The reply should hold every line of the data below, unchanged, and none of the pictures.

--------------------------------------------------

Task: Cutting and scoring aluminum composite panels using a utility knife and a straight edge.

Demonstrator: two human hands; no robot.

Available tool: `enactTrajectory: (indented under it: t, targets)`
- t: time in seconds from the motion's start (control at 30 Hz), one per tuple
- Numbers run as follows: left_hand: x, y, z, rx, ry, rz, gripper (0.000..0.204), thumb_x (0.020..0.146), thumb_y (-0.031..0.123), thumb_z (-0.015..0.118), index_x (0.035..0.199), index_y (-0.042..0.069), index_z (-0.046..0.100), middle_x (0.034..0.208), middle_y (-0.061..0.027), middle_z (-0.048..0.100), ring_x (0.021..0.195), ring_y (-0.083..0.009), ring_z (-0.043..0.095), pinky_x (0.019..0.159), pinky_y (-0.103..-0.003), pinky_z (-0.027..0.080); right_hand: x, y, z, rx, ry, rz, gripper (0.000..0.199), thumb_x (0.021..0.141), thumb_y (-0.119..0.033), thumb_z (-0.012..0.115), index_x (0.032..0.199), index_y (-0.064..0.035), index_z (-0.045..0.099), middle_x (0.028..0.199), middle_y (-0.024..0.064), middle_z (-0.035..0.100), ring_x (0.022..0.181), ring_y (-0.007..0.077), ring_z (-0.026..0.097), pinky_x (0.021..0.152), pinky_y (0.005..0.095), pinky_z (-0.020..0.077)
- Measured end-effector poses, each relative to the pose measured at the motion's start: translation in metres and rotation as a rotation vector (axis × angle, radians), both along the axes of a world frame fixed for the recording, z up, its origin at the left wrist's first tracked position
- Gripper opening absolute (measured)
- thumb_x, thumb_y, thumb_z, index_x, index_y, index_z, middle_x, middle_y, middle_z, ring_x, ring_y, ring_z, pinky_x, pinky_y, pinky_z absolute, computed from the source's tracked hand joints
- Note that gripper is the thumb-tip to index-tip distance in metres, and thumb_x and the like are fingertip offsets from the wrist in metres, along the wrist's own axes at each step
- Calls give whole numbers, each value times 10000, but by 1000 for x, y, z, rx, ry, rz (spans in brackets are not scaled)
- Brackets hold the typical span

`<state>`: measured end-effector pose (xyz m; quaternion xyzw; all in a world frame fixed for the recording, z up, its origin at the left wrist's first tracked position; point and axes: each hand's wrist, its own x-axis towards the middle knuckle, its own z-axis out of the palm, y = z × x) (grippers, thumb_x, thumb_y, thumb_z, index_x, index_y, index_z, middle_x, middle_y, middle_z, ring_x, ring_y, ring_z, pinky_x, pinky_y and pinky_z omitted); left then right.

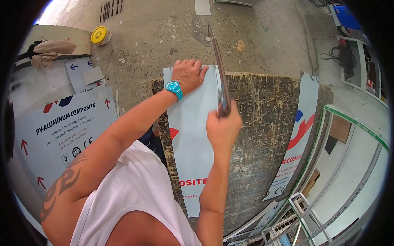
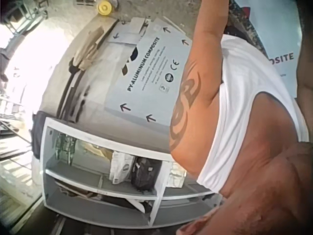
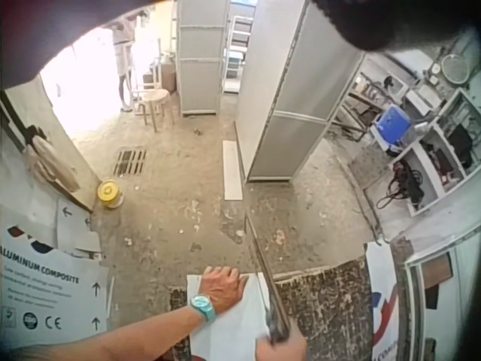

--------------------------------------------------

*SOLUTION FOR THIS EXERCISE:*
Task: Cutting and scoring aluminum composite panels using a utility knife and a straight edge.

Demonstrator: two human hands; no robot.

Available tool: `enactTrajectory: (indented under it: t, targets)`
- t: time in seconds from the motion's start (control at 30 Hz), one per tuple
- Numbers run as follows: left_hand: x, y, z, rx, ry, rz, gripper (0.000..0.204), thumb_x (0.020..0.146), thumb_y (-0.031..0.123), thumb_z (-0.015..0.118), index_x (0.035..0.199), index_y (-0.042..0.069), index_z (-0.046..0.100), middle_x (0.034..0.208), middle_y (-0.061..0.027), middle_z (-0.048..0.100), ring_x (0.021..0.195), ring_y (-0.083..0.009), ring_z (-0.043..0.095), pinky_x (0.019..0.159), pinky_y (-0.103..-0.003), pinky_z (-0.027..0.080); right_hand: x, y, z, rx, ry, rz, gripper (0.000..0.199), thumb_x (0.021..0.141), thumb_y (-0.119..0.033), thumb_z (-0.012..0.115), index_x (0.032..0.199), index_y (-0.064..0.035), index_z (-0.045..0.099), middle_x (0.028..0.199), middle_y (-0.024..0.064), middle_z (-0.035..0.100), ring_x (0.022..0.181), ring_y (-0.007..0.077), ring_z (-0.026..0.097), pinky_x (0.021..0.152), pinky_y (0.005..0.095), pinky_z (-0.020..0.077)
- Measured end-effector poses, each relative to the pose measured at the motion's start: translation in metres and rotation as a rotation vector (axis × angle, radians), both along the axes of a world frame fixed for the recording, z up, its origin at the left wrist's first tracked position
- Gripper opening absolute (measured)
- thumb_x, thumb_y, thumb_z, index_x, index_y, index_z, middle_x, middle_y, middle_z, ring_x, ring_y, ring_z, pinky_x, pinky_y, pinky_z absolute, computed from the source's tracked hand joints
- Note that gripper is the thumb-tip to index-tip distance in metres, and thumb_x and the like are fingertip offsets from the wrist in metres, along the wrist's own axes at each step
- Calls give whole numbers, each value times 10000, but by 1000 for x, y, z, rx, ry, rz (spans in brackets are not scaled)
- Brackets hold the typical span

`<state>`: measured end-effector pose (xyz m; quaternion xyzw; all in a world frame fixed for the recording, z up, its origin at the left wrist's first tracked position; point and axes: each hand's wrist, its own x-axis towards the middle knuckle, its own z-axis out of the palm, y = z × x) (grippers, thumb_x, thumb_y, thumb_z, index_x, index_y, index_z, middle_x, middle_y, middle_z, ring_x, ring_y, ring_z, pinky_x, pinky_y and pinky_z omitted); left then right.

Nothing more remains to be done for this exercise.